“Yo he venido para que tengan vida, y para que la tengan en
abundancia”. (Juan 10:10b)
Esta es una de las declaraciones más
revolucionarias y transformadoras que el hombre haya podido escuchar jamás, y
que encierra todo el amor con que el Padre nos ama. Es el compromiso que Él
asumió al crearnos, de hacernos felices, y darnos en Jesucristo, su Hijo, la
única posibilidad de serlo, pues sólo su muerte en la cruz quitaría el eterno
obstáculo del pecado, causante de toda la tristeza y dolor de la humanidad.
Para entender que Jesús es la vida;
la única, verdadera, completa y feliz vida, y de esta forma estar dispuestos a
recibirla, debemos primero comprender cuál era nuestra realidad sin Cristo y
qué concepto que teníamos de vida.
Dios no diseñó al hombre para vivir
en sus propias fuerzas, separado de Él, sino para que dependiera de Él y
pudiera mostrar su gloria al mundo. Sería como una hermosa lámpara alumbrando
un recinto oscuro, que, mientras está conectada a la fuente de la electricidad
puede cumplir perfectamente con el propósito para el cual fue diseñada. Pero si
se desconecta, aun cuando su mecanismo interior es perfecto, ya no puede
funcionar, y pierde así el sentido de su existencia. Así quedó el hombre cuando
por desconocer la voluntad de su Creador, decidió desobedecer su instrucción.
Se abocó entonces a la muerte. Aunque siguió hablando, caminando y respirando,
ya no alumbraba.

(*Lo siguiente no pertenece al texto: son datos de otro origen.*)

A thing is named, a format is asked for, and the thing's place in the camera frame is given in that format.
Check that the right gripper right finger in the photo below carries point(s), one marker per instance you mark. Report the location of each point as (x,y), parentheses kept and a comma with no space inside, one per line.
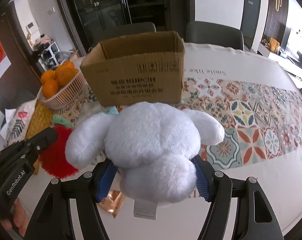
(254,219)

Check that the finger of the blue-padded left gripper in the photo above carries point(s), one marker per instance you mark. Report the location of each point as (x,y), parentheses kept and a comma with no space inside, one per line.
(40,141)

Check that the red strawberry plush toy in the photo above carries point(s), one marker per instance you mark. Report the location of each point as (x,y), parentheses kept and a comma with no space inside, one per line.
(53,159)

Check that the orange biscuit packet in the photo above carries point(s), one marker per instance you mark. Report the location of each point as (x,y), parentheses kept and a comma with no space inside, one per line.
(112,202)

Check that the white plush toy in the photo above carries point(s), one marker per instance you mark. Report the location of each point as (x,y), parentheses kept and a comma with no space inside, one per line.
(152,144)

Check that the teal tissue packet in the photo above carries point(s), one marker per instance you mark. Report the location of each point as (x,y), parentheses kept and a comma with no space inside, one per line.
(111,110)

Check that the person's left hand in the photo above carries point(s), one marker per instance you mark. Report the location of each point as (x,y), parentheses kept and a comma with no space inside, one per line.
(20,218)

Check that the floral patterned cloth cover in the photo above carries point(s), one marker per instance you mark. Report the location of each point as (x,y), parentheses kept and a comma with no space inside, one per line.
(17,122)

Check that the orange left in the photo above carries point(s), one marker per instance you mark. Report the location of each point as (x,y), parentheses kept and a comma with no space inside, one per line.
(50,88)

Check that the orange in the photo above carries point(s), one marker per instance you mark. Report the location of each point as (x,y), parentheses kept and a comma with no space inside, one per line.
(64,75)
(50,88)
(50,74)
(67,64)

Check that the white fruit basket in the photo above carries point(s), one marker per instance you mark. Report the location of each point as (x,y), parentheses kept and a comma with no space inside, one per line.
(66,95)

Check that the brown entrance door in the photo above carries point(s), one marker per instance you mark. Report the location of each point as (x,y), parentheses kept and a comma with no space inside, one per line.
(18,81)

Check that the orange right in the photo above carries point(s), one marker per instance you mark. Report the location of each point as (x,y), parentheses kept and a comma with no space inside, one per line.
(50,74)

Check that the orange front centre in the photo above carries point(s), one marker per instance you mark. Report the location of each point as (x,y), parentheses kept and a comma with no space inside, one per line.
(64,75)

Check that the white shoe rack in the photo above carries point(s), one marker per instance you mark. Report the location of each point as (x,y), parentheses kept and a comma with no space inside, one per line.
(47,54)

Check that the orange top back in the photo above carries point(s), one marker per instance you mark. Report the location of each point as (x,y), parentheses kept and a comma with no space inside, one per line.
(67,64)

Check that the patterned tile table runner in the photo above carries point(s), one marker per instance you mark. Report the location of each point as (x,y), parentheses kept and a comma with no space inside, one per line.
(263,125)

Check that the brown cardboard box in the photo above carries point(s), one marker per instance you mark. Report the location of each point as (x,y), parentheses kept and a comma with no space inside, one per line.
(141,67)

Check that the dark chair left back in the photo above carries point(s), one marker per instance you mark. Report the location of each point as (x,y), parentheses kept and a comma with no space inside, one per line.
(128,29)

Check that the dark chair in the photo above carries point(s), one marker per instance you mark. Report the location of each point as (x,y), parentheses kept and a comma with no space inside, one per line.
(128,29)
(216,34)

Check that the white tv cabinet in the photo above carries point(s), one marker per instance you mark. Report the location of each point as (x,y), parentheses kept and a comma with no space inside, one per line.
(285,63)

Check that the black glass sliding door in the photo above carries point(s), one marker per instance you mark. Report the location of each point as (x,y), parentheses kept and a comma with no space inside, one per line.
(88,21)

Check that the dark chair right back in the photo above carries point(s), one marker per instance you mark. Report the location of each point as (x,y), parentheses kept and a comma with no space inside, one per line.
(216,34)

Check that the wall intercom panel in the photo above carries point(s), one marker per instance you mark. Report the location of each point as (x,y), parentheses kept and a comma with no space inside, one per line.
(32,27)

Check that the dark wall panel gold ornament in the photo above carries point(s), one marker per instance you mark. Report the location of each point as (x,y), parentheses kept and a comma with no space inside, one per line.
(276,20)

Él creyó que tenía vida, pero no era así. Había perdido la
verdadera vida, que imprimía la luz de Dios en él. Por eso, a partir de
entonces, el hombre quedó separado del amor de Dios, de su perfección, de su
pureza, de su santidad. Ya nunca más pudo volver a ser feliz.
Es por todo lo anterior, que el
mensaje del Señor Jesús es trascendente y definitivo. Él es la vida, y sólo
pueden tenerla, aquellos que creen en Él, recuperando así su luz, su felicidad
y su sentido para vivir. A Nicodemo también le quedó clara esta verdad, cuando
Jesús dijo: ¡Tienes que nacer de nuevo! Le hablaba de un nacimiento espiritual,
de adquirir una vida que no tenía hasta ese momento, aunque era maestro de la
ley. Una vida abundante, una vida eterna que sólo recibimos por fe, cuando
dejamos que Cristo entre a nuestro corazón (Juan 3:14-15).